Le chancelier autrichien Werner Faymann, dont le parti social-démocrate (SPÖ) a subi un cuisant échec au premier tour de l'élection présidentielle il y a deux semaines, a annoncé hier qu’il démissionnait de ses fonctions. Alors que certains militants lui reprochent le durcissement des règles d’accueil des migrants, il est aussi critiqué depuis l'élection présidentielle par plusieurs responsables de son parti, qui l’incitent à tendre la main au parti anti-immigration FPÖ, arrivé en tête de l’élection. Ces deux partis coopèrent déjà à l'échelle locale, mais Werner Faymann s’est dit opposé à une alliance au niveau fédéral. Le vice-chancelier Reinhold Mitterlehner, chef du Parti populaire (ÖVP, conservateur), partenaire minoritaire du SPÖ au gouvernement, a déclaré qu’il ne voyait pas de raison de convoquer des élections législatives anticipées. Le prochain scrutin est prévu en 2018.
Le groupe franco-suisse annonce le remplacement de Laurent Tignard à la tête de ses activités de gestion par Roderick Munsters, ancien patron de Robeco.

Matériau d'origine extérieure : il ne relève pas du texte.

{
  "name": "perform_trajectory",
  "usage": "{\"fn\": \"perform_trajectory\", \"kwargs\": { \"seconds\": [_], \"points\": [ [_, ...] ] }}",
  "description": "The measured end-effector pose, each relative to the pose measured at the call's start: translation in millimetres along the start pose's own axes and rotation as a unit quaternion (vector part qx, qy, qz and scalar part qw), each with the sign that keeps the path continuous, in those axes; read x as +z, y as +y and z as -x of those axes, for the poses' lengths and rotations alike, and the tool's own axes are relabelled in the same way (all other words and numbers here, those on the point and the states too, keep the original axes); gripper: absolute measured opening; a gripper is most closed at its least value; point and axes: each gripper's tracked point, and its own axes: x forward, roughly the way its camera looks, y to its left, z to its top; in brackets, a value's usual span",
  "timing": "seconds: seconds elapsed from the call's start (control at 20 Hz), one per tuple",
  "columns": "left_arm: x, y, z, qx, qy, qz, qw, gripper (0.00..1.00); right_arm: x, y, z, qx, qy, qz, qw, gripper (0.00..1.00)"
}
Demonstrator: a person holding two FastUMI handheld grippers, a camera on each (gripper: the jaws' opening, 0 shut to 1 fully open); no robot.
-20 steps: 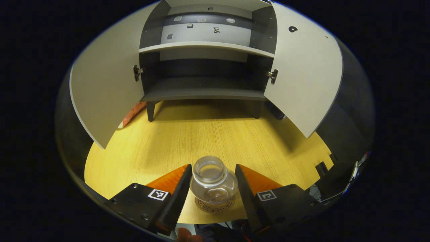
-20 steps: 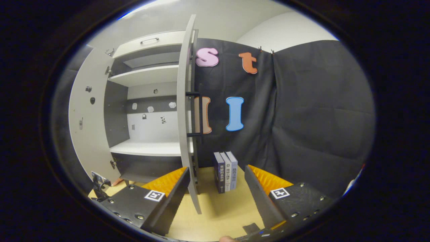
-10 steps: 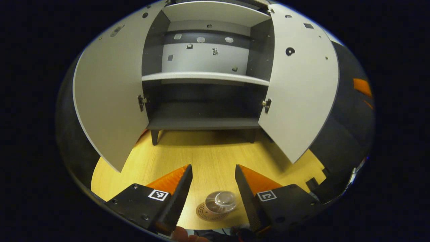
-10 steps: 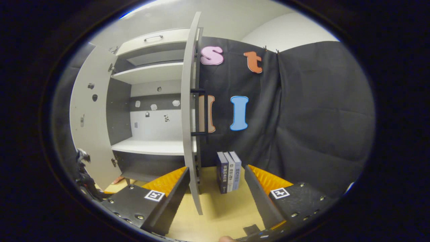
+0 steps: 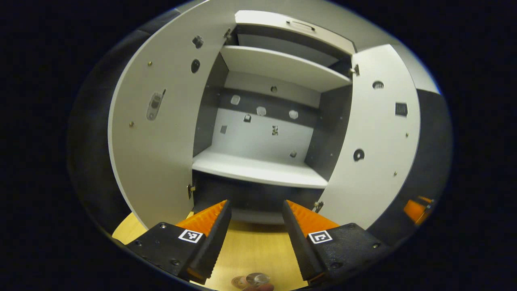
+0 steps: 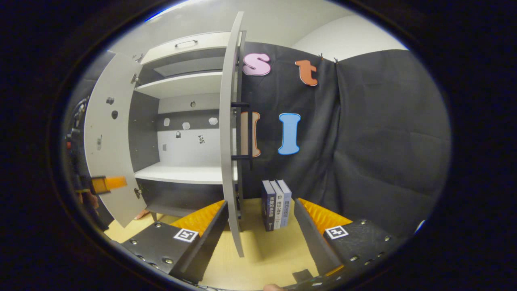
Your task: Grasp the bottle in the cabinet with the left hand and place it on the coaster, then close the right door with the right hand and the left door with the left hand.
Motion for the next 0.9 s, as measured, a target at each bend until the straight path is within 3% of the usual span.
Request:
{"fn": "perform_trajectory", "kwargs": {
  "seconds": [0.1,0.15,0.25,0.45,0.7,0.9],
  "points": [
    [25.1,-4.1,3.8,-0.009,-0.027,0.020,0.999,0.83,1.7,-0.7,-1.1,-0.003,-0.002,-0.004,1.000,0.99],
    [36.6,-1.4,6.3,-0.003,-0.040,0.020,0.999,0.91,2.4,-0.7,-2.4,-0.004,-0.002,-0.005,1.000,0.99],
    [54.8,6.5,10.5,0.015,-0.066,0.010,0.998,0.95,5.0,-1.1,-5.3,-0.004,-0.004,-0.001,1.000,0.99],
    [69.5,18.2,21.8,0.041,-0.092,-0.018,0.995,0.95,23.0,-11.7,-19.8,-0.021,-0.026,0.015,0.999,0.99],
    [66.7,42.1,38.3,0.084,-0.092,-0.057,0.991,0.95,56.8,-34.7,-45.1,-0.072,-0.060,0.007,0.996,0.98],
    [61.2,53.8,46.4,0.109,-0.086,-0.100,0.985,0.95,67.3,-28.7,-62.5,-0.070,-0.069,0.016,0.995,0.99]
  ]
}}
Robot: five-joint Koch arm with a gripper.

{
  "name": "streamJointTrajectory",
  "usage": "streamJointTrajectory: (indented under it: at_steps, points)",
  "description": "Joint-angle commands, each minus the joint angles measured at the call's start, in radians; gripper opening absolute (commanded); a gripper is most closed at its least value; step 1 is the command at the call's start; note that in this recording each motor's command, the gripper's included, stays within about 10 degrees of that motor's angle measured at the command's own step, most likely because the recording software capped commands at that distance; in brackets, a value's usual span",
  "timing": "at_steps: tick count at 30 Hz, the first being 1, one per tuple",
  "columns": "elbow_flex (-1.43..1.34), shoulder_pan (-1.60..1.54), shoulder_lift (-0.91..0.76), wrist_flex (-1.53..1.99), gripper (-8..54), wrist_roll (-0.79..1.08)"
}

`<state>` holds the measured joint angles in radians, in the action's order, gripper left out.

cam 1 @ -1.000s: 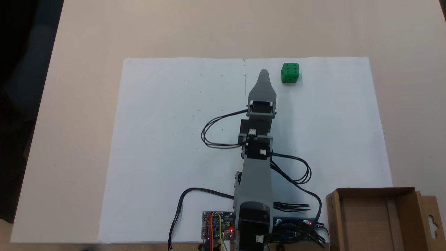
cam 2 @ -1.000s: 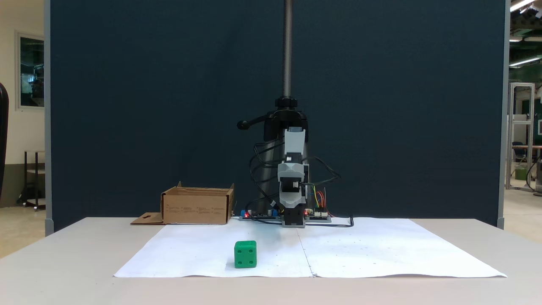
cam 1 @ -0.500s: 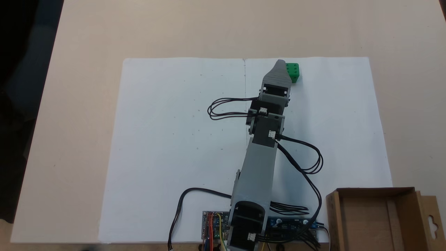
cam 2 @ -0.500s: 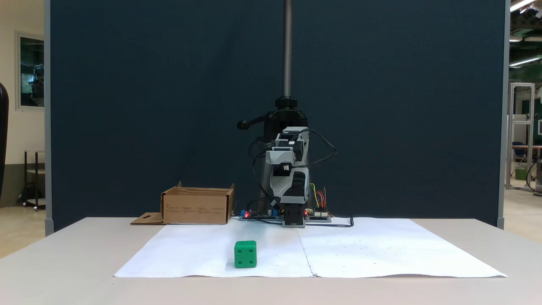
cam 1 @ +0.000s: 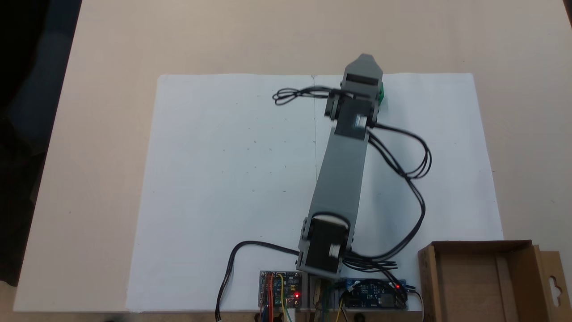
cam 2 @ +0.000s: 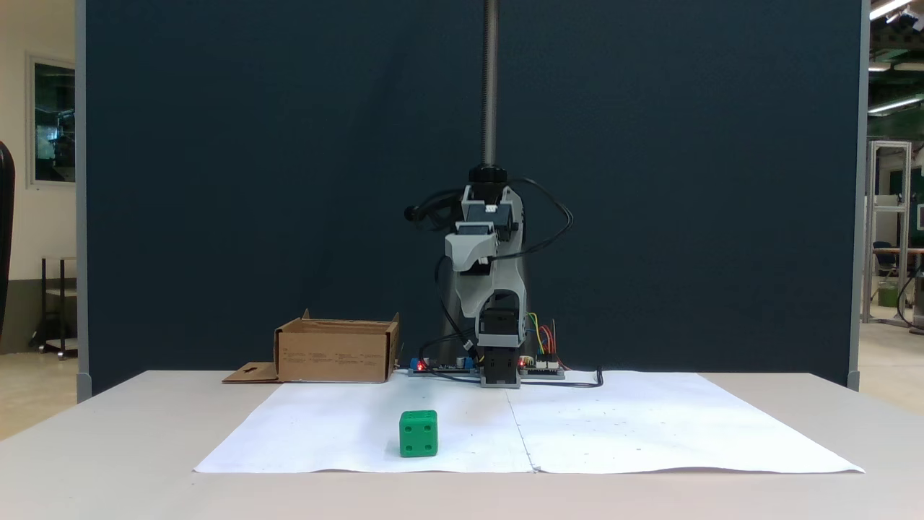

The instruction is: Grasp a green dice and put it in the bin.

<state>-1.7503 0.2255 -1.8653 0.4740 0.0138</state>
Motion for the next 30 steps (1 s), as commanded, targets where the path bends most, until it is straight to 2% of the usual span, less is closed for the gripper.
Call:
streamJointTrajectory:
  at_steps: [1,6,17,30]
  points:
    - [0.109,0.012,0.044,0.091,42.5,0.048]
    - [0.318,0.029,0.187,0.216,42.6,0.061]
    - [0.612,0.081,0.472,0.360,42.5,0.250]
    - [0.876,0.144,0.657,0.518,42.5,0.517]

Le parti anti-austérité Podemos a conclu un accord préliminaire avec la petite formation Izquierda Unida (IU, ex-communistes) en vue des nouvelles élections législatives espagnoles du 26 juin. Les deux partis devraient consulter leurs militants les 10 et 11 mai et en publier leurs résultats le 12 mai. L’objectif est de constituer la première force de gauche devant le PSOE. Les législatives du 20 décembre dernier n’ont pas permis l’avènement d’une coalition de gouvernement, si bien que les Espagnols vont devoir retourner aux urnes. Aucun vainqueur ne se dégage pour l’instant.